> Assignment: Would you transcribe the line that holds "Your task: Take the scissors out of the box", plus every line beneath it through the end of the data, exactly and with nothing added?

** Opening Collected data block **

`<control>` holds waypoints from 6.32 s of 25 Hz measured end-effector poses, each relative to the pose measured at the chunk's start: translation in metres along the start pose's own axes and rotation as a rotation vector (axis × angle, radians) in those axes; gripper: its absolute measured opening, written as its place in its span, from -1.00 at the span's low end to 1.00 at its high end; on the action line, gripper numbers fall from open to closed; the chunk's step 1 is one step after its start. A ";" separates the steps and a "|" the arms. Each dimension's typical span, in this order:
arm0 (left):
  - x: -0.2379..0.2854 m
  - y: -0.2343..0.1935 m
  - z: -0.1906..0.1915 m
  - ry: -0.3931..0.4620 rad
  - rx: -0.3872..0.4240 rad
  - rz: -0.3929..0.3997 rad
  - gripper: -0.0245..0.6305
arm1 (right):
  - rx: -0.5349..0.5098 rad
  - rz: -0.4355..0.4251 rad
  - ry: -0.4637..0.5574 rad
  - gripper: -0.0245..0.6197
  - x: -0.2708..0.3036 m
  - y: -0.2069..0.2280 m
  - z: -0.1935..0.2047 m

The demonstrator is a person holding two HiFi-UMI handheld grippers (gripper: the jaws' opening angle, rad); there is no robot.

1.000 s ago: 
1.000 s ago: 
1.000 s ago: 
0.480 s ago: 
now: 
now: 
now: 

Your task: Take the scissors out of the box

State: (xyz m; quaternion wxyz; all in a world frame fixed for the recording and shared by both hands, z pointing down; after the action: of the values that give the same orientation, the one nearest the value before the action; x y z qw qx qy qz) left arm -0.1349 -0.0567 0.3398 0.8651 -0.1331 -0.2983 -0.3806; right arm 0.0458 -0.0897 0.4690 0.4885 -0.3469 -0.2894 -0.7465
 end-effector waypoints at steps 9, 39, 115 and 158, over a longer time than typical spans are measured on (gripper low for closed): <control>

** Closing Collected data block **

> Exercise response:
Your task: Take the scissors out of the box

State: (xyz m; quaternion wxyz; all in a world frame fixed for the recording and shared by both hands, z pointing down; after the action: of the values that give the same orientation, the one nearest the value before the action; x y z qw qx qy qz) left arm -0.1349 -0.0567 0.3398 0.8651 -0.1331 -0.2983 -0.3806; right arm 0.0458 -0.0897 0.4690 0.4885 -0.3469 -0.2894 -0.7465
 end-effector waypoints at steps 9, 39, 115 and 158, over a longer time than typical spans are measured on (gripper low for closed): <control>

Nothing else belongs to this answer.